The High School Failures eBook

This eBook from the Gutenberg Project consists of approximately 116 pages of information about The High School Failures.

A partial comparison of the teachers is possible between the schools represented here and those of New York and New Jersey.  More than four hundred teachers comprised the teaching staff for the 6,141 pupils of the eight schools reported here.  Of these about 40 per cent were men, while the percentage of men of all high school teachers in New Jersey and New York[4] was about 38 for the year 1916.  The men in these schools comprised 50 per cent of the teachers in the subjects which prove most difficult by producing the most failures, and they were more frequently found teaching in the advanced years of these subjects.  It is not assumed here that men are superior as high school teachers, but the endeavor is rather to show that the teaching force was by its constitution not unrepresentative.  It may be added here that few high schools anywhere have a more highly selected and better paid staff of teachers than are found in this group of schools.  It is indeed not easy to believe that the situation in these eight selected schools regarding failure and its contributing factors could not be readily duplicated elsewhere within the same states.

A SUMMARY OF CHAPTER I

The American people have a large faith in the public high school.  It enrolls approximately 84 per cent of the secondary school pupils of the United States.  High school attendance is becoming legally and vocationally compulsory.  The size of the waste product demands a diagnosis of the facts.  This study aims to discover the significant facts relative to the failing pupils.

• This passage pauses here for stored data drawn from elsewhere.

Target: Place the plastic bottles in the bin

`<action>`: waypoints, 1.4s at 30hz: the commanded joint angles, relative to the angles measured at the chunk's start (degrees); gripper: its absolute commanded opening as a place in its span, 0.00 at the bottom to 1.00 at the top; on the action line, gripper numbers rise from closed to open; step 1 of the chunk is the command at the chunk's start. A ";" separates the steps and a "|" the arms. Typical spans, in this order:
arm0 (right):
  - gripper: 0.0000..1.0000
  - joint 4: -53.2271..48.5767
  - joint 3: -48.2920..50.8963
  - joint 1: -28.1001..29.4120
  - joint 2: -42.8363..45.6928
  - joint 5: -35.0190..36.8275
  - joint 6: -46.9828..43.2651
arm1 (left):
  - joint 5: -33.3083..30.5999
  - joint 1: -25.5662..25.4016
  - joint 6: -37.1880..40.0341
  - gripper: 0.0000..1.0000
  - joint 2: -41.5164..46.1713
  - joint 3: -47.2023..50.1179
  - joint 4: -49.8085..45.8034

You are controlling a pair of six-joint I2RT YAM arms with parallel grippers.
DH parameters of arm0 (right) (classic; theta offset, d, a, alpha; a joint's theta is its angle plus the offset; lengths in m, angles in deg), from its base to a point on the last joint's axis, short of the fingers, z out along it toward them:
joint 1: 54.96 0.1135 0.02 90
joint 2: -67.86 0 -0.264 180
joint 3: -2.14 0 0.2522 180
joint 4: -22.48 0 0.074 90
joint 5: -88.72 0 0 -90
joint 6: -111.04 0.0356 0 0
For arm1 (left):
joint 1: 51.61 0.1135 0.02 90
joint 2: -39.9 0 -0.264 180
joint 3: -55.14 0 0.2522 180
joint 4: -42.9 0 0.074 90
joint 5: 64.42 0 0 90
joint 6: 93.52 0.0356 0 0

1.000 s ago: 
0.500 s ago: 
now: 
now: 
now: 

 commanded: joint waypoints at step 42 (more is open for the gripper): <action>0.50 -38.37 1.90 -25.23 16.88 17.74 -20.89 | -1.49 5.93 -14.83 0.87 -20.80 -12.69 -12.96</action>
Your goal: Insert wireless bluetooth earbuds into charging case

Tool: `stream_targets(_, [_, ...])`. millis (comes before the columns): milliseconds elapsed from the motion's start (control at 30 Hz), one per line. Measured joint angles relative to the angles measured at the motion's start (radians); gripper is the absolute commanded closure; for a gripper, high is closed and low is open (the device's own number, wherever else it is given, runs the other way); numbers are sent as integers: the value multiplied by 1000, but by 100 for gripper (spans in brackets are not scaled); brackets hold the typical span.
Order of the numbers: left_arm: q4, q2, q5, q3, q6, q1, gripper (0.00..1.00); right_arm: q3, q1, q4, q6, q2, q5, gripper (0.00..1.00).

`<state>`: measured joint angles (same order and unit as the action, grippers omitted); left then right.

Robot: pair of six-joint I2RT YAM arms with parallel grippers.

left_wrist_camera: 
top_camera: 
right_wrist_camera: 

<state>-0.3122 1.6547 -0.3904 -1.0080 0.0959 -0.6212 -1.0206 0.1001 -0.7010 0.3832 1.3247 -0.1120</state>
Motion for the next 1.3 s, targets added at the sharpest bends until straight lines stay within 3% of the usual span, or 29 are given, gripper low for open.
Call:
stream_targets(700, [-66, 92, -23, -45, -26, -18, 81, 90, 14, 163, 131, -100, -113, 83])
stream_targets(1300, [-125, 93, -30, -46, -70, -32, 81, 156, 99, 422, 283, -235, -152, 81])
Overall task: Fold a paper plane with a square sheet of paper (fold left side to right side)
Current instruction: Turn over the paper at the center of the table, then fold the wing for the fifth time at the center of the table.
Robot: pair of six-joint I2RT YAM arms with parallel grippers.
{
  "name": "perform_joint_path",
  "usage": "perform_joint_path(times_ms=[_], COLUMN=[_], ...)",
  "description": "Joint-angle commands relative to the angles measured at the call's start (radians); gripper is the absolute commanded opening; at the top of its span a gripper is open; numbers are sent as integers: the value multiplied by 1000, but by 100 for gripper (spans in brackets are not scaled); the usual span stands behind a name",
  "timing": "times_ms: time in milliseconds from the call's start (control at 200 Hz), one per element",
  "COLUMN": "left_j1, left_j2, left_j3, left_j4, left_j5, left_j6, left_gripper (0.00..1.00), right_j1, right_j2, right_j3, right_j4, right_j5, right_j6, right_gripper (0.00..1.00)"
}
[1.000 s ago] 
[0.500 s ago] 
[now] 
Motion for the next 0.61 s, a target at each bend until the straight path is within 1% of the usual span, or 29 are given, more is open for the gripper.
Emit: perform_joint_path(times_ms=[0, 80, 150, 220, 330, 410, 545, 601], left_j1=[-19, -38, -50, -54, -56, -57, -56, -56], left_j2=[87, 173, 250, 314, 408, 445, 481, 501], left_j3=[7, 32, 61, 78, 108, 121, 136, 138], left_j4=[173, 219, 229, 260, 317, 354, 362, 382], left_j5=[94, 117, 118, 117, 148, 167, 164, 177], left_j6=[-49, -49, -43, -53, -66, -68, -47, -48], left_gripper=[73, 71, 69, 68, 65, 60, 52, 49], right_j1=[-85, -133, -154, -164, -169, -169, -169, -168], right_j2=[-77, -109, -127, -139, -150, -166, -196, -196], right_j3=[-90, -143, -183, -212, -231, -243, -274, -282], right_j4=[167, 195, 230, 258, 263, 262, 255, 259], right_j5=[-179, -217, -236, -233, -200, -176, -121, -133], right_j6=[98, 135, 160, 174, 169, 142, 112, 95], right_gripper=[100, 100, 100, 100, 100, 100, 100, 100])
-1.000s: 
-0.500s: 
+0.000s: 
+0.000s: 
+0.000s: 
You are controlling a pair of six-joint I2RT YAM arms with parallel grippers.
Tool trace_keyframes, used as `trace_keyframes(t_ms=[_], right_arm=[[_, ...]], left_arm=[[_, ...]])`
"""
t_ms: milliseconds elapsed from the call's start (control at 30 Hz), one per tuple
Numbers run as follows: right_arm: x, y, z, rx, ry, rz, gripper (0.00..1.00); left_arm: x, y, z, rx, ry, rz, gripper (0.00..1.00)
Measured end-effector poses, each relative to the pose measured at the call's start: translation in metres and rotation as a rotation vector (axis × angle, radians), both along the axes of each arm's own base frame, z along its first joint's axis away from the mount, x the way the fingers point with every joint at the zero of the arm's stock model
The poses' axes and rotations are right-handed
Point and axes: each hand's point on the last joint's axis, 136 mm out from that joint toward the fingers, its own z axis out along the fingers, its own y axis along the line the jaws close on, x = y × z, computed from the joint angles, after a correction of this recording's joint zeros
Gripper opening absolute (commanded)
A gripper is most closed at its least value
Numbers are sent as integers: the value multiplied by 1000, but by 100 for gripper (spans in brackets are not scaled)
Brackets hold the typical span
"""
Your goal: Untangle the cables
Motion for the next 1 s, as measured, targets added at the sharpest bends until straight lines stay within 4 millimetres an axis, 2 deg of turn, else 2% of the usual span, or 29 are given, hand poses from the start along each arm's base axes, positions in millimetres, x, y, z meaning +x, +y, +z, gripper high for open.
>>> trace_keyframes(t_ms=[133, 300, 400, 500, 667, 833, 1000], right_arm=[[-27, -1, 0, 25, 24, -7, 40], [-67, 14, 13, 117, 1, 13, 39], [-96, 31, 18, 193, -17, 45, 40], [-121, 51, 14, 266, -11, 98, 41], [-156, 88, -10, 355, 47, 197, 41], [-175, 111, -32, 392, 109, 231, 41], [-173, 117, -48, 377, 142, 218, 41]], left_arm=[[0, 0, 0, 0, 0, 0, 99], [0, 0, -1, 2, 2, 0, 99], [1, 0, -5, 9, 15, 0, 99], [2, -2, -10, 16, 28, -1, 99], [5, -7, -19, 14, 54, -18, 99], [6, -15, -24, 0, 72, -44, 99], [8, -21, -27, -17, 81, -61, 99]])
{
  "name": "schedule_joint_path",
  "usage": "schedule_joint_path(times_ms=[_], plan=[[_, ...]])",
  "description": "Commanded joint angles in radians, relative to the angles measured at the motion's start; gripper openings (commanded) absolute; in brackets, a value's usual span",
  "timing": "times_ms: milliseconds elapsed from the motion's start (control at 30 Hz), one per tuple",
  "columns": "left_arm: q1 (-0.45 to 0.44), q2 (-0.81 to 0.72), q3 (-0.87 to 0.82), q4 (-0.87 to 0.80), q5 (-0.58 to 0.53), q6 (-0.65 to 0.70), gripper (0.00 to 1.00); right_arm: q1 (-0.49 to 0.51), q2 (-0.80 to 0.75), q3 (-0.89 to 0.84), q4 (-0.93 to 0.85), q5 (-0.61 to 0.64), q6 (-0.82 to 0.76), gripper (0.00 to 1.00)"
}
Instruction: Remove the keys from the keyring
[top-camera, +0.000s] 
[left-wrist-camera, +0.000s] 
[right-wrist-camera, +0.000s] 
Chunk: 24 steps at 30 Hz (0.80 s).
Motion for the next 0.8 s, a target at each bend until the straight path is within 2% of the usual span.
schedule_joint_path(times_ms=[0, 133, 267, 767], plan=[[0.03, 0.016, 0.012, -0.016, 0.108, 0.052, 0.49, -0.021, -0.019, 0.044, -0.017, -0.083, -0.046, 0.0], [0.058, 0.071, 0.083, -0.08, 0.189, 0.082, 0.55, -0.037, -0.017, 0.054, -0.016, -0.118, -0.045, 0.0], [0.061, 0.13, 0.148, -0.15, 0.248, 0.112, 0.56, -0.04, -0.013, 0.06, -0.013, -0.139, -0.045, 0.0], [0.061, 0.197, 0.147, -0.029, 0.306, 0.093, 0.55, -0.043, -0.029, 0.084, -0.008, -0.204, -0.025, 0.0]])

Failure is used in the unit sense of non-passing in a semester subject.  Failures are then counted in terms of these units.

This study includes 6,141 pupils belonging to eight different high schools and distributed throughout two states.  The cumulative, official, school records for these pupils formed the basis of the data used.

The schools were selected primarily for their possession of adequate records.  More dependable school records than those employed are not likely to be found, yet they tend to understate the facts of failure.  It is quite possible that a superior school, and one with a high grade teaching staff, is actually selected by the requirements of the study.

REFERENCES: 

1. Annual Report of United States Commissioner of Education for 1917.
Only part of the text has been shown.